_WORK REQUIRED_. The expected answer is the set of lines in the data below between the line holding "<point>300,115</point>" and the line holding "<point>400,245</point>", inclusive, written out exactly.

[Records contained in a dataset]
#####

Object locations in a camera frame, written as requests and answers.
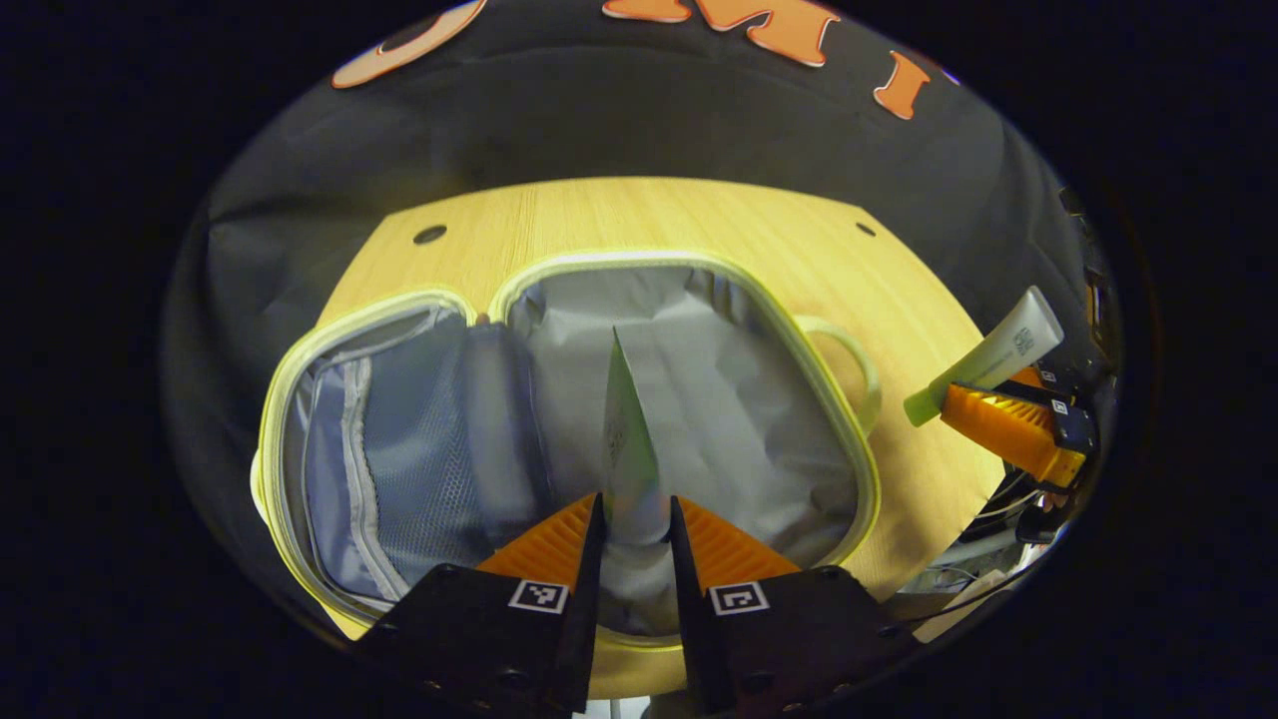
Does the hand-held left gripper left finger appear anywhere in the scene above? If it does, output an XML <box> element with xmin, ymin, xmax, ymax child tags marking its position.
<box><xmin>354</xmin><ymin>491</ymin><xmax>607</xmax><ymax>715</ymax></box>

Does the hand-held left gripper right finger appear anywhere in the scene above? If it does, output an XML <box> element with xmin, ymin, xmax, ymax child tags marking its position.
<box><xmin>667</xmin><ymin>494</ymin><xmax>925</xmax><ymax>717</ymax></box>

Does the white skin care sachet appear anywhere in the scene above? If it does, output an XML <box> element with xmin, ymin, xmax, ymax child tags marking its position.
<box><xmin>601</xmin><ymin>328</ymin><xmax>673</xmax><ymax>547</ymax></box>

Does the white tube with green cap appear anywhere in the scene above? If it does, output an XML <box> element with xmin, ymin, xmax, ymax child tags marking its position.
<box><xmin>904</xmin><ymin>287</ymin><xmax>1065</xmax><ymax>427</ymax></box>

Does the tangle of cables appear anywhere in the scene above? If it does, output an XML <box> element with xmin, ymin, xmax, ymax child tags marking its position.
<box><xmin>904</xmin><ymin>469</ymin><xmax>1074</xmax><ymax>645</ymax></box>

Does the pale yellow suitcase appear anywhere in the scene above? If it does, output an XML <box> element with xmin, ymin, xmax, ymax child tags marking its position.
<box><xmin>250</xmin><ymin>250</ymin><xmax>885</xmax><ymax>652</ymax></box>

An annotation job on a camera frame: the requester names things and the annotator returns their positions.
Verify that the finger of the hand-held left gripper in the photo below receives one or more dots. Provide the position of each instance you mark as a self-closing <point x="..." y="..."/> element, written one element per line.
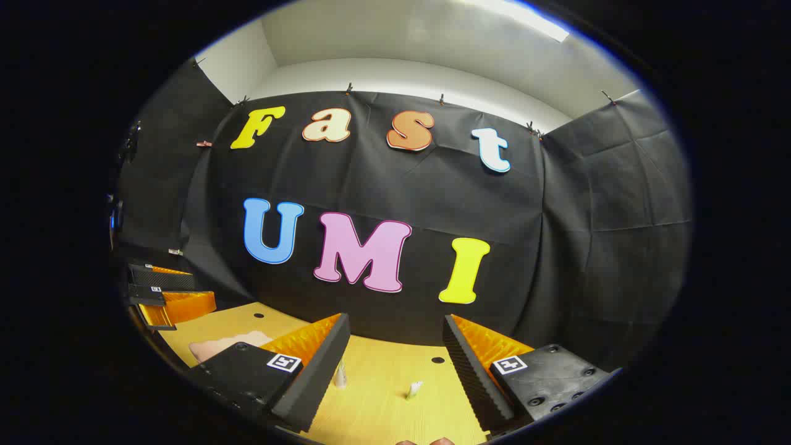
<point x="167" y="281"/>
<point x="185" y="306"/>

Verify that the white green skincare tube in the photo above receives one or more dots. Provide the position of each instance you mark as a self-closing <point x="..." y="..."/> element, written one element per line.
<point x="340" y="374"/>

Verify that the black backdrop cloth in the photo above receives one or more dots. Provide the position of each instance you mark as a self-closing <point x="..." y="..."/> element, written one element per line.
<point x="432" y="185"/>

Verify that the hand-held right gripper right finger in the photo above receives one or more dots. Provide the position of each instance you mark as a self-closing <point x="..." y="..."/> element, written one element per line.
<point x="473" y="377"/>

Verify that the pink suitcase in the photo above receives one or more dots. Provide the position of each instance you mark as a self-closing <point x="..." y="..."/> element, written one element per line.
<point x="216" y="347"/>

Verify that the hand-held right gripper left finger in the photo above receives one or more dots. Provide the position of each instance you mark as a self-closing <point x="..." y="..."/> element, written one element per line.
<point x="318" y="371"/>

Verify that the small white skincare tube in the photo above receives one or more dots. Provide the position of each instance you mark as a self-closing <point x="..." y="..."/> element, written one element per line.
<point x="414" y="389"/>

#####

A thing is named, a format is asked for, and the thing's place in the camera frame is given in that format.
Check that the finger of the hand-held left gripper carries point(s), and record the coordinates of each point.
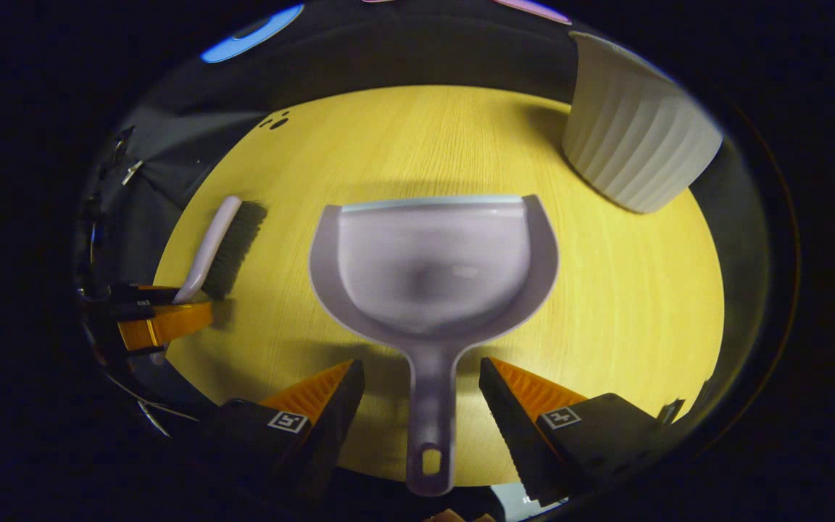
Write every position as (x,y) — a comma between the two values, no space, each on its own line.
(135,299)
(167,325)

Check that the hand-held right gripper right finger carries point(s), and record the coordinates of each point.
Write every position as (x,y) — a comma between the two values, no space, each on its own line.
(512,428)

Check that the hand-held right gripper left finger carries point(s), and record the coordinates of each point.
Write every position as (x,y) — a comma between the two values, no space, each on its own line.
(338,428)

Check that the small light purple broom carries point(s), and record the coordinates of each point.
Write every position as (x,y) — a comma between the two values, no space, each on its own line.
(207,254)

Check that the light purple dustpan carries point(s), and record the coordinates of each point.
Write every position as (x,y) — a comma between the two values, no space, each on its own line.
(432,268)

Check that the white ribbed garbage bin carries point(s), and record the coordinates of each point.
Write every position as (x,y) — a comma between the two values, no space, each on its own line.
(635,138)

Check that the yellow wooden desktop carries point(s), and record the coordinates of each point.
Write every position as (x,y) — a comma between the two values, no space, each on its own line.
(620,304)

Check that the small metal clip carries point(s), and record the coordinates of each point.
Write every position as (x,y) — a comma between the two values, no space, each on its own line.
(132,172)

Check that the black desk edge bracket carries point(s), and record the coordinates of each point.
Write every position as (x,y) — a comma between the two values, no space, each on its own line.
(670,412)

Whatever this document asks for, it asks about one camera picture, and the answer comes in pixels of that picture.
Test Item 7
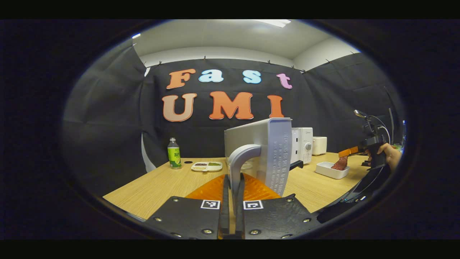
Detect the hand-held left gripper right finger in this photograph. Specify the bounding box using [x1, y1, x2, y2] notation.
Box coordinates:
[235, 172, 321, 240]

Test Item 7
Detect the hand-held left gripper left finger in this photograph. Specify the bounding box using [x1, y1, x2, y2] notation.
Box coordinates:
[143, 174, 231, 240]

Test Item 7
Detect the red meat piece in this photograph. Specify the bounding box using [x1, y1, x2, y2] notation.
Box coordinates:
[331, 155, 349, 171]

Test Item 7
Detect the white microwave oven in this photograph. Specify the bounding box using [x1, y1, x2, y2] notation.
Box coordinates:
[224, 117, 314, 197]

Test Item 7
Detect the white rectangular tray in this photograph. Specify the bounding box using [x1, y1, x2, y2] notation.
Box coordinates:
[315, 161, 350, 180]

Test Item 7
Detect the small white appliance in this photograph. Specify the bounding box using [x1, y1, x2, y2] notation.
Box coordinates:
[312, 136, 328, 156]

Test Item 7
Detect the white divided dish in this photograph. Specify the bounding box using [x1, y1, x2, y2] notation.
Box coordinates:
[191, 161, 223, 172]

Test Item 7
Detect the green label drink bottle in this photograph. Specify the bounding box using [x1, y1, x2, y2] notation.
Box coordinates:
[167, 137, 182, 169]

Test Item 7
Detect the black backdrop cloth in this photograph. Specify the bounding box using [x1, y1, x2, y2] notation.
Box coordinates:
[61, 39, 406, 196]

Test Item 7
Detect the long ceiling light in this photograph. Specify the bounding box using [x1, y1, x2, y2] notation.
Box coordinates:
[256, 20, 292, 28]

#####

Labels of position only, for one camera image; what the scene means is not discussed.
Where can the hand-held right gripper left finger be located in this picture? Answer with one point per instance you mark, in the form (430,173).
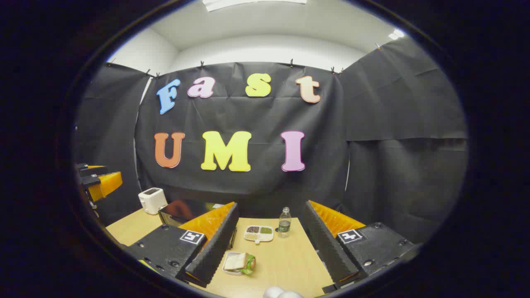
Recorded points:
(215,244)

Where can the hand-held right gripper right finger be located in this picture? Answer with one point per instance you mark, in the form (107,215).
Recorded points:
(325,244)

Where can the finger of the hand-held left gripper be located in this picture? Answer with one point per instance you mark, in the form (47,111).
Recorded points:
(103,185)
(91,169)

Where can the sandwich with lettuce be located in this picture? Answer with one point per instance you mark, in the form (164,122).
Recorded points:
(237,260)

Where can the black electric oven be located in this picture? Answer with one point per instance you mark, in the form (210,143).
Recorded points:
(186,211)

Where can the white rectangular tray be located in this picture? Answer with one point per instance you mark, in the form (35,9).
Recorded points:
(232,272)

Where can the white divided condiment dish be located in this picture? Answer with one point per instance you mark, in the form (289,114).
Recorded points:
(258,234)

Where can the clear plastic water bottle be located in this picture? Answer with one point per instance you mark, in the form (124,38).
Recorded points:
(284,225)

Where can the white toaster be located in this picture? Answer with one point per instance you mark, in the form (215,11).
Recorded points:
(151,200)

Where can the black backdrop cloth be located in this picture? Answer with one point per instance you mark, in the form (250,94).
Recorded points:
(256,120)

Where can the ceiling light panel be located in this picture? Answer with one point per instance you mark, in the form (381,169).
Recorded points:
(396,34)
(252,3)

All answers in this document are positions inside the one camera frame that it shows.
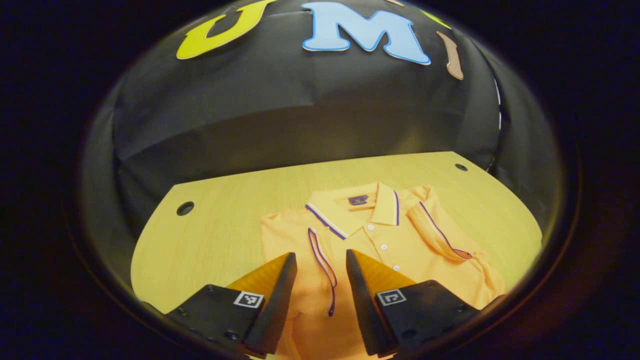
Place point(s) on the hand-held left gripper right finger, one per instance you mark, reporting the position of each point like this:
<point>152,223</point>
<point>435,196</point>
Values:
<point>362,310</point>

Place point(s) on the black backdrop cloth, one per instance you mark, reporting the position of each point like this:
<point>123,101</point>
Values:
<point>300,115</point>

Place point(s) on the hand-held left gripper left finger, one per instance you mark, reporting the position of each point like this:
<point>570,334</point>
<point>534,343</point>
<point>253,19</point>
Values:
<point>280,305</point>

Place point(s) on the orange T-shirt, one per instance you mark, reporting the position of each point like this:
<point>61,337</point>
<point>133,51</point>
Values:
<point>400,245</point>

#####

_EXERCISE RESPONSE_.
<point>300,115</point>

Place point(s) on the hand-held left gripper left finger, one per instance you mark, reporting the position of each point like this:
<point>570,334</point>
<point>534,343</point>
<point>253,19</point>
Values:
<point>280,305</point>

Place point(s) on the orange T-shirt, one per instance you mark, reporting the position of each point like this:
<point>61,337</point>
<point>133,51</point>
Values:
<point>400,245</point>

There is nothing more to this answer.